AIM OF THE TASK :: Please repeat the lines below, exactly and only, from the one that holds "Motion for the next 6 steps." through the one that holds "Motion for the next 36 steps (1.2".

RECORDS FOR THE EXERCISE ::
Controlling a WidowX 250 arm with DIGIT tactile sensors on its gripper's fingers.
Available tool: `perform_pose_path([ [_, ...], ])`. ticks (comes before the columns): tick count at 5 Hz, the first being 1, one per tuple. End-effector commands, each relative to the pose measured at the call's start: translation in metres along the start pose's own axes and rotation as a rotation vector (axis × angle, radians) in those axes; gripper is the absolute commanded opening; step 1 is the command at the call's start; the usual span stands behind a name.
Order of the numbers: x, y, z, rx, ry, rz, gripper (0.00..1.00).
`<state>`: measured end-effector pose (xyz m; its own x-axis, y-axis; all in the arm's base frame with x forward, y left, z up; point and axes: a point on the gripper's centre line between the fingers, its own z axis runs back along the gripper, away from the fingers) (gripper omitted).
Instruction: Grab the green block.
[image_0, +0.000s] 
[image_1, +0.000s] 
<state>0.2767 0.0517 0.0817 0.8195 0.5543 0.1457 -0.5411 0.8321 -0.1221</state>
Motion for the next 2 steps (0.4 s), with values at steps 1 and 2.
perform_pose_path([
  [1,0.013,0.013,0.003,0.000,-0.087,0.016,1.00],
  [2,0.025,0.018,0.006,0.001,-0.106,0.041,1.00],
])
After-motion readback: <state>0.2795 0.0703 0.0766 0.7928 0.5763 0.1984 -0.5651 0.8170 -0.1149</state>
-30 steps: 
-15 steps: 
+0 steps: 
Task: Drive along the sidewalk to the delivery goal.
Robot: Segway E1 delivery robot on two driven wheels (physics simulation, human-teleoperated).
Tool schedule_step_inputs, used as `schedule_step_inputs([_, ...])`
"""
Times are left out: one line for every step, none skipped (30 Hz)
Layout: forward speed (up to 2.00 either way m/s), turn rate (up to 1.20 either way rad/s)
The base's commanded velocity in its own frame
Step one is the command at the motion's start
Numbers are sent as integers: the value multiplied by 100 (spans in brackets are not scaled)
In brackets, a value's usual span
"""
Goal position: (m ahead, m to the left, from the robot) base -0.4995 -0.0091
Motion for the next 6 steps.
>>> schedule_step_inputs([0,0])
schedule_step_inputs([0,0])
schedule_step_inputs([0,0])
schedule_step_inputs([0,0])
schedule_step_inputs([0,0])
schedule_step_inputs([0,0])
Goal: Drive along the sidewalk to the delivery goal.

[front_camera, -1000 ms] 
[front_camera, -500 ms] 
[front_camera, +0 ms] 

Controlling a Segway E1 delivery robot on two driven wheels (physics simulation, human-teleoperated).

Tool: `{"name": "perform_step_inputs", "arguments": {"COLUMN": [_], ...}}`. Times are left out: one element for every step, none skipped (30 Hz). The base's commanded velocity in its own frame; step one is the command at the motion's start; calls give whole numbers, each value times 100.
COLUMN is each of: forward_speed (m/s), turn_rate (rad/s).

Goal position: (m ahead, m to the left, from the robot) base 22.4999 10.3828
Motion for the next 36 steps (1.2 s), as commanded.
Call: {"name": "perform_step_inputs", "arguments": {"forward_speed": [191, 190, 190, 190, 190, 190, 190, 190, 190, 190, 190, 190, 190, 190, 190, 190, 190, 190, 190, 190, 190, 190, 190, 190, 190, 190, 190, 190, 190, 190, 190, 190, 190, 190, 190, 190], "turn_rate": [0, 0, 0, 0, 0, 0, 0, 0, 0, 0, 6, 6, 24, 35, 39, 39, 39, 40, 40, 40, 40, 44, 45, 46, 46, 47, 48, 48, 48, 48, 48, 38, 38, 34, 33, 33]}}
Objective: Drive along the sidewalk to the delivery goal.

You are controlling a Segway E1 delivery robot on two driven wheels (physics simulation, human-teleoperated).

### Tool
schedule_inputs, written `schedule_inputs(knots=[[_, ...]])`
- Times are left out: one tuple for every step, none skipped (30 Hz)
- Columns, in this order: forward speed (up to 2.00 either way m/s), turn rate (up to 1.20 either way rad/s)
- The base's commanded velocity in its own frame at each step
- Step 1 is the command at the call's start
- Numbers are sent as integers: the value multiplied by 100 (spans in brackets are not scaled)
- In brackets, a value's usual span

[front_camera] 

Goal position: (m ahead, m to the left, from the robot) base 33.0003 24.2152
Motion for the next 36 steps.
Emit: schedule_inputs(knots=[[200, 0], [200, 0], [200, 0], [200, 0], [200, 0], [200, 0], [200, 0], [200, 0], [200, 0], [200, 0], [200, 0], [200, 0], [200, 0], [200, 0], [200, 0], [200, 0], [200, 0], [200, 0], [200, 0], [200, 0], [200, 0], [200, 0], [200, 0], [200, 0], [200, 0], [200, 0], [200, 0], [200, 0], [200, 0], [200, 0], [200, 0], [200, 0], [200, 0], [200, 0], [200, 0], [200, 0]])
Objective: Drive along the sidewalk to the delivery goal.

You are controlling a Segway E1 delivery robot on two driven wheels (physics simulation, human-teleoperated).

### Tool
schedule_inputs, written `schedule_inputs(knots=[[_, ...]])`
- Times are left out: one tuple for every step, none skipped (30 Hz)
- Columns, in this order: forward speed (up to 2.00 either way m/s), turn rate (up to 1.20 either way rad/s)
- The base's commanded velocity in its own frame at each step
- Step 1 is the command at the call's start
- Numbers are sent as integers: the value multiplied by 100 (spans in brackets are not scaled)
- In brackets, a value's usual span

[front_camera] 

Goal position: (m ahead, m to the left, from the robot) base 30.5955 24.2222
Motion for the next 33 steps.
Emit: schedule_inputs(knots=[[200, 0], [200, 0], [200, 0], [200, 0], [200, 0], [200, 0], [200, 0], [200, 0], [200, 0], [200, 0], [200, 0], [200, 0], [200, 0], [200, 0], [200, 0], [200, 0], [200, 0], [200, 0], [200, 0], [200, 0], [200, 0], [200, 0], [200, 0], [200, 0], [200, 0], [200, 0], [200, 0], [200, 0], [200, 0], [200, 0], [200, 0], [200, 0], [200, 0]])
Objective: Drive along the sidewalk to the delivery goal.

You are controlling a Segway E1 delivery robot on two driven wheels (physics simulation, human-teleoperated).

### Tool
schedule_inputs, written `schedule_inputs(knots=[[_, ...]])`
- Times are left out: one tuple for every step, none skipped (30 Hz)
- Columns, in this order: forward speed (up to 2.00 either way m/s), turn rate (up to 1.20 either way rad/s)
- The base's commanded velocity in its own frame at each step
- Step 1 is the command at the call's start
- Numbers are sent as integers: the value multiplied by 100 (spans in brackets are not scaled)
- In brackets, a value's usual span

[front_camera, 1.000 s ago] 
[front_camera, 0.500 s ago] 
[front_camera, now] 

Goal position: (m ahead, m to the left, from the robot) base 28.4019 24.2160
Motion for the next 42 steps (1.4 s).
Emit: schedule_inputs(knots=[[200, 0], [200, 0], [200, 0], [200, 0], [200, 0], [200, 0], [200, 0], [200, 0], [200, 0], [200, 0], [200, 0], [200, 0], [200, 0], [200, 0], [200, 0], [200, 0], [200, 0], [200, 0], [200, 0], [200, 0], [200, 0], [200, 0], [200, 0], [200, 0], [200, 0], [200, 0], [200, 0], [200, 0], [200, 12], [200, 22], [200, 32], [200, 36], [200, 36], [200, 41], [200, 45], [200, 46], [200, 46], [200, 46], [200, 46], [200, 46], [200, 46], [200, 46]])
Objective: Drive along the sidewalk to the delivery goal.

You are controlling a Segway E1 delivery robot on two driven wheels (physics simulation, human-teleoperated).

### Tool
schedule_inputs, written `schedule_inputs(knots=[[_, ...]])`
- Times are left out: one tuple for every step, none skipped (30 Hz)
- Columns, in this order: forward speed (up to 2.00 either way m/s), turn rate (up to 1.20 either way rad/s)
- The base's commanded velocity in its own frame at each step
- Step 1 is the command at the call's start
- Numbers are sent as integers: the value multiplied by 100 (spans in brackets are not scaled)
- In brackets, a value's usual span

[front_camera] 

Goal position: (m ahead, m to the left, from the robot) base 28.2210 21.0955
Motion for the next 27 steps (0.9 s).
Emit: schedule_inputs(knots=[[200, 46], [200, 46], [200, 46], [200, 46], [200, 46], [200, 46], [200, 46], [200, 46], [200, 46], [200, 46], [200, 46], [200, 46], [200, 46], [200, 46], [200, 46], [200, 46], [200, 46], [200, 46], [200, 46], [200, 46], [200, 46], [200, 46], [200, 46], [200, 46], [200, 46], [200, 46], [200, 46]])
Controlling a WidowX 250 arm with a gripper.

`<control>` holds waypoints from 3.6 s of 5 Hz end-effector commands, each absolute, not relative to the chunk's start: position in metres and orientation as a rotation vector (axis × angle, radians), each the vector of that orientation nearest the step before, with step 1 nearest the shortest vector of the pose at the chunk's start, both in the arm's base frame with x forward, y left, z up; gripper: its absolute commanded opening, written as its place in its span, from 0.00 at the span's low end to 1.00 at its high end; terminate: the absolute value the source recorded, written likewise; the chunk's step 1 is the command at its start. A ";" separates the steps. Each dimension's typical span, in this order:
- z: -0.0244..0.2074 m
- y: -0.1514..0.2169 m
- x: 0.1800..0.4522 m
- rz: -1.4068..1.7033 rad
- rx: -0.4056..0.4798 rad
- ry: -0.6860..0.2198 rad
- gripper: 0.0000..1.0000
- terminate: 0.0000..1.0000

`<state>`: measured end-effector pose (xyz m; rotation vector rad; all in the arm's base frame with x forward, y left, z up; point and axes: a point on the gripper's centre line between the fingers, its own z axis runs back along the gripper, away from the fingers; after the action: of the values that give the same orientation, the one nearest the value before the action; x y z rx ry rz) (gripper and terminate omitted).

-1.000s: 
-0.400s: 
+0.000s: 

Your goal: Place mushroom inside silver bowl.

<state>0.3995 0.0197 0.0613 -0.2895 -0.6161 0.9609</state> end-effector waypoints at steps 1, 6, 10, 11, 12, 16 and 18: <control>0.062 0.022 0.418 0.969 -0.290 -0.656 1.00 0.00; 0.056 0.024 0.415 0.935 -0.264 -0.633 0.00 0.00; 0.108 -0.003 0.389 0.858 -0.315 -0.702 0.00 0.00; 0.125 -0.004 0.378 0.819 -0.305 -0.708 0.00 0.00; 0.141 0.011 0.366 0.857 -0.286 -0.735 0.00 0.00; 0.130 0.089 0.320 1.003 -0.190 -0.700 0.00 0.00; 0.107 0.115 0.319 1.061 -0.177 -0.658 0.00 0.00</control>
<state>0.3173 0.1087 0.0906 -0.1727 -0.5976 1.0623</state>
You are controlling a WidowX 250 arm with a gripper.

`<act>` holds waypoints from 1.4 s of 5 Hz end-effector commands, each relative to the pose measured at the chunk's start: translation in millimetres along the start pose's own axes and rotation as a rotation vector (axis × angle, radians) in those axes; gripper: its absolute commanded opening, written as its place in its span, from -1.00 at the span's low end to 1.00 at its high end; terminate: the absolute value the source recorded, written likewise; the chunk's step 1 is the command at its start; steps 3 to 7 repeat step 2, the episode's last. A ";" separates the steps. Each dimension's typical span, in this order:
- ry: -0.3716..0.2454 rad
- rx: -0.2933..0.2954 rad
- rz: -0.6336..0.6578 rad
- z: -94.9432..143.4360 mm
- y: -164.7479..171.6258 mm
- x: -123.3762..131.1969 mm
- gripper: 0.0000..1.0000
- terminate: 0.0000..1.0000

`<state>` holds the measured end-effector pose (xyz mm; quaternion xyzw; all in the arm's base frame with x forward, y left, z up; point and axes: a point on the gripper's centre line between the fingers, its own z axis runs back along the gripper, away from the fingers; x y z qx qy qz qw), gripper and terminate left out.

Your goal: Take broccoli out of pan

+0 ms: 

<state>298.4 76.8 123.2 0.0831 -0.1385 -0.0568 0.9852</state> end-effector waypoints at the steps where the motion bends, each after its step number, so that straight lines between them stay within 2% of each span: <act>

RESPONSE AREA ::
Motion for the next 6 steps.
>>> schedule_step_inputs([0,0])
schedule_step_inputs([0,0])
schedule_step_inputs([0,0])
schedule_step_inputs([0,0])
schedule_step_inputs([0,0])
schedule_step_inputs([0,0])
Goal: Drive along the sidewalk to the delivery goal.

[front_camera, -1000 ms] 
[front_camera, -500 ms] 
[front_camera, +0 ms] 

Controlling a Segway E1 delivery robot on two driven wheels (physics simulation, human-teleoperated).

Tool: `{"name": "perform_step_inputs", "arguments": {"COLUMN": [_], ...}}`. Times are left out: one element for every step, none skipped (30 Hz). The base's commanded velocity in its own frame; step one is the command at the motion's start; calls give whole numbers, each value times 100.
COLUMN is each of: forward_speed (m/s), turn_rate (rad/s).

Goal position: (m ahead, m to the left, from the robot) base 22.4999 10.3828
Motion for the next 36 steps (1.2 s), as commanded.

No other output was requested.